Em Portugal, quando supostamente o dito português «entre o homem e a mulher não metas a colher» e a tolerância ao conceito «de moderada correção doméstica» já estariam derrotados, a situação é igualmente angustiante. Tampouco o reconhecimento da violência como crime público – em que o procedimento criminal não está dependente de queixa por parte da vítima – tem sido suficientemente dissuasor. As 30 000 denúncias apresentadas em 2022 e os 14 863 registos no primeiro semestre de 2023, dão-nos a dimensão de um problema que, só nos últimos quatro anos, levou à morte de mais de uma centena de mulheres e crianças portuguesas.
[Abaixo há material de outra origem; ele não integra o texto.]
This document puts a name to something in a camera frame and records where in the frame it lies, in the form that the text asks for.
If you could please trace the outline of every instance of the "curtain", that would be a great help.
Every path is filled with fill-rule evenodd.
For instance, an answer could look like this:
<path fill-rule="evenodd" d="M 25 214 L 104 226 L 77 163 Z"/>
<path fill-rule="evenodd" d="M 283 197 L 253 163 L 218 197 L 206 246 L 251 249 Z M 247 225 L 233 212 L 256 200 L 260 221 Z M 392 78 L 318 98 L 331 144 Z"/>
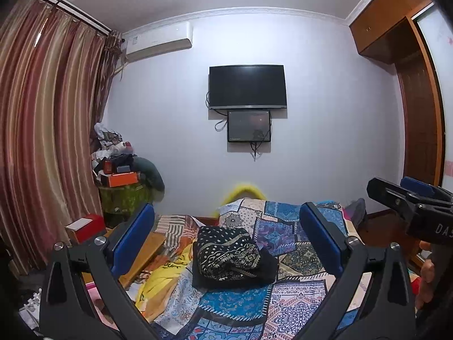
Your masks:
<path fill-rule="evenodd" d="M 40 0 L 0 28 L 0 234 L 20 273 L 43 268 L 64 227 L 101 214 L 90 161 L 105 37 Z"/>
<path fill-rule="evenodd" d="M 102 120 L 107 97 L 112 86 L 113 72 L 121 55 L 121 33 L 112 31 L 106 39 L 97 75 L 96 95 L 91 114 L 91 143 L 90 151 L 98 150 L 101 145 L 94 131 L 94 125 Z"/>

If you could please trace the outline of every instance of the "metal screw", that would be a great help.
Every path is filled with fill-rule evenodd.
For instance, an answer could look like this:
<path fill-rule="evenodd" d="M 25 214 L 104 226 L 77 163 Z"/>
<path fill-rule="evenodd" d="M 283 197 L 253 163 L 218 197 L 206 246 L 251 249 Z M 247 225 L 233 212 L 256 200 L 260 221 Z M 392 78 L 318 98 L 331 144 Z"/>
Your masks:
<path fill-rule="evenodd" d="M 96 245 L 103 245 L 107 241 L 106 237 L 97 237 L 94 239 L 94 244 Z"/>
<path fill-rule="evenodd" d="M 349 245 L 357 245 L 360 243 L 360 239 L 358 237 L 348 237 L 347 242 Z"/>
<path fill-rule="evenodd" d="M 399 251 L 399 244 L 397 242 L 391 242 L 390 243 L 390 248 L 392 248 L 394 251 Z"/>
<path fill-rule="evenodd" d="M 63 247 L 64 247 L 64 243 L 63 242 L 58 242 L 58 243 L 54 244 L 54 249 L 56 251 L 61 251 L 63 249 Z"/>

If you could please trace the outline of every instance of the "air conditioner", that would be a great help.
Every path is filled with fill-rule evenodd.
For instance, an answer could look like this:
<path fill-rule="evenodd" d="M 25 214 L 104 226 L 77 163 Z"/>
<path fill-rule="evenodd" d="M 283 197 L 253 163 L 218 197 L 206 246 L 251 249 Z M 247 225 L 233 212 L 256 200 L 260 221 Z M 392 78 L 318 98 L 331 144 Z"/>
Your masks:
<path fill-rule="evenodd" d="M 131 62 L 190 48 L 192 35 L 193 27 L 190 22 L 171 24 L 137 34 L 129 37 L 127 41 L 126 59 Z"/>

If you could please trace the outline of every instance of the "black tv screen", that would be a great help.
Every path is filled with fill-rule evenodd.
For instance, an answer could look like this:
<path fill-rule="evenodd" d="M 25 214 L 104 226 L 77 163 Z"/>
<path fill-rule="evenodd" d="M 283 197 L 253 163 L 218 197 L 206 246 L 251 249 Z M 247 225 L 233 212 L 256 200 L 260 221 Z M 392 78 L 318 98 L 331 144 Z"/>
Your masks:
<path fill-rule="evenodd" d="M 228 142 L 270 142 L 270 111 L 228 111 Z"/>
<path fill-rule="evenodd" d="M 283 65 L 210 67 L 209 108 L 286 108 Z"/>

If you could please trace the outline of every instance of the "patchwork bedspread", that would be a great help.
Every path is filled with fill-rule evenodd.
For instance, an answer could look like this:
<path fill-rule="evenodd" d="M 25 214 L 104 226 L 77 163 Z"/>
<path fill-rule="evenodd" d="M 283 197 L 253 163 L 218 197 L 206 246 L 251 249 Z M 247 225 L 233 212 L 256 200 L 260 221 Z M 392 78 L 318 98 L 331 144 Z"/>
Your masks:
<path fill-rule="evenodd" d="M 316 203 L 345 235 L 356 235 L 341 206 Z M 165 340 L 291 340 L 316 311 L 335 277 L 327 274 L 299 222 L 297 205 L 240 199 L 222 206 L 220 226 L 245 228 L 279 259 L 278 280 L 258 289 L 196 290 L 183 271 L 167 307 L 151 325 Z M 352 323 L 370 276 L 364 274 L 339 328 Z"/>
Conquanto as taxas de agressão a mulheres rondem os 98%, os homens, ainda que numa proporção incomensuravelmente menor, também são agredidos. O abuso perpetrado contra crianças e idosos também não é desvalorizável, sobretudo sobre os últimos, pela sua maior invisibilidade social. Por enquanto, a dimensão da vitimação feminina está demasiado presente para não estar no centro de uma discussão que requere uma mudança de mentalidades e a passagem do «direito no papel» para o «direito na realidade», quebrando ciclos de violência, criando consciências éticas de censurabilidade sobre um delito que, a curto prazo, exigirá abordagens inevitavelmente mais abrangentes.